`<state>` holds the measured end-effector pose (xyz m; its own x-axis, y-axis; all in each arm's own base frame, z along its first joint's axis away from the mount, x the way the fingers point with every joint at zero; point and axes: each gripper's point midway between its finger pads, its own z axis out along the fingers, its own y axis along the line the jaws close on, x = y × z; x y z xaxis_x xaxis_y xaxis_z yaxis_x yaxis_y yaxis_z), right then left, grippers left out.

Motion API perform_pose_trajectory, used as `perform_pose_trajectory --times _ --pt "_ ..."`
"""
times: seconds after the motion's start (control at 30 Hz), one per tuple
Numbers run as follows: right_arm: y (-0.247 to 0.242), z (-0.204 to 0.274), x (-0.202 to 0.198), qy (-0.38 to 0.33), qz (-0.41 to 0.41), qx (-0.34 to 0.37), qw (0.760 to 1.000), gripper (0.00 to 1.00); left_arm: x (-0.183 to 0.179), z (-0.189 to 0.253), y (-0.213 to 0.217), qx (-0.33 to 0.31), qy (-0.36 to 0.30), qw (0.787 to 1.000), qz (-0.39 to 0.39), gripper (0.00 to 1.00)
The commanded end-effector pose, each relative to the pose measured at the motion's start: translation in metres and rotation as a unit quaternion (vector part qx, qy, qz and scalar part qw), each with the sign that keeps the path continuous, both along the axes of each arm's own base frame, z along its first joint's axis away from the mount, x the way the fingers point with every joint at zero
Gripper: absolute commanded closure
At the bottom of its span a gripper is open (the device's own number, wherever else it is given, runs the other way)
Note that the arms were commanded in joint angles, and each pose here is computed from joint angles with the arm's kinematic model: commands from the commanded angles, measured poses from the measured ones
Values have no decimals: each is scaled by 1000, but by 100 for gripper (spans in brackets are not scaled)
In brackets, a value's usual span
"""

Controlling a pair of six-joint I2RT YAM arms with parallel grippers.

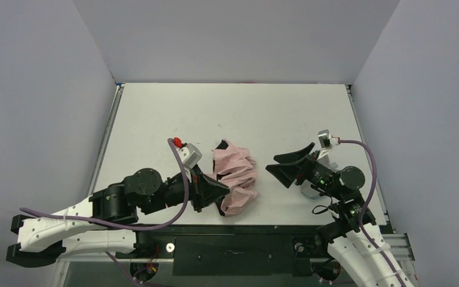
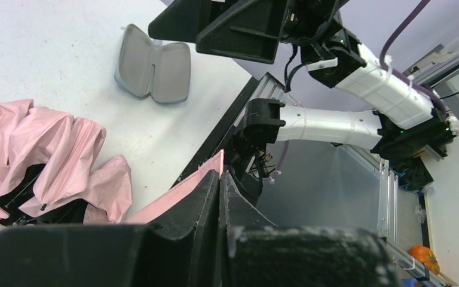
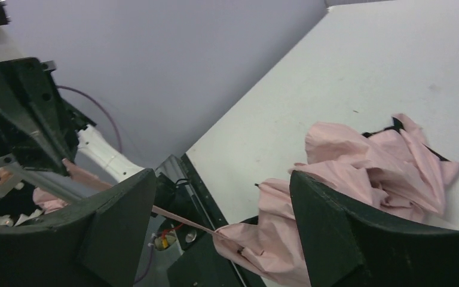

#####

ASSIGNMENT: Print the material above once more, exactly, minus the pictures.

EXPECTED ANSWER:
`<state>` holds the measured end-effector pose (xyz m; its own x-axis, y-axis; all in each arm's own base frame, z along its first joint's axis away from the mount, x the way the fingers point with every joint at zero; point and axes: each gripper's point midway between its finger pads, its own z axis out along the fingers, its own y axis along the line the jaws close on, x = y × z; x y z xaxis_x xaxis_y xaxis_z yaxis_x yaxis_y yaxis_z), right then left, grippers left out.

Motion API perform_pose_trajectory, used as `perform_pose_trajectory --times _ --pt "_ ..."`
"""
times: seconds after the motion's start (control at 30 Hz), one per tuple
Numbers run as follows: right_arm: y (-0.247 to 0.242), z (-0.204 to 0.274), x (-0.202 to 0.198), qy (-0.38 to 0.33), qz (-0.41 to 0.41), qx (-0.34 to 0.37), qw (0.760 to 1.000), gripper (0.00 to 1.00); left_arm: x (-0.183 to 0.179), z (-0.189 to 0.253), y (-0.213 to 0.217), qx (-0.33 to 0.31), qy (-0.36 to 0.30), qw (0.787 to 1.000), qz (-0.39 to 0.39), gripper (0.00 to 1.00)
The commanded end-effector pose, each relative to the pose measured at the motion's start: translation in metres and rotation as a unit quaternion (vector part qx, qy, qz and scalar part qw), each with the sign that keeps the path continuous, both along the axes of each arm's own base frame, z along its first joint's axis away from the mount, x the way the fingers point with every joint at zero
Gripper: absolute commanded closure
At the bottom of its span a gripper is open (the device's own number, wherever else it is given, runs the other way)
Note that the arms were commanded in joint angles, and each pose here is computed from joint angles with the arm's kinematic model: commands from the commanded angles, measured poses from the measured ones
Values have no decimals: each is scaled by 1000, but by 100 for gripper (spans in brackets are not scaled)
In brackets, a value's usual span
"""

Controlling a pair of six-joint I2RT YAM arms with parallel grippers.

With the output given, the exercise is complete.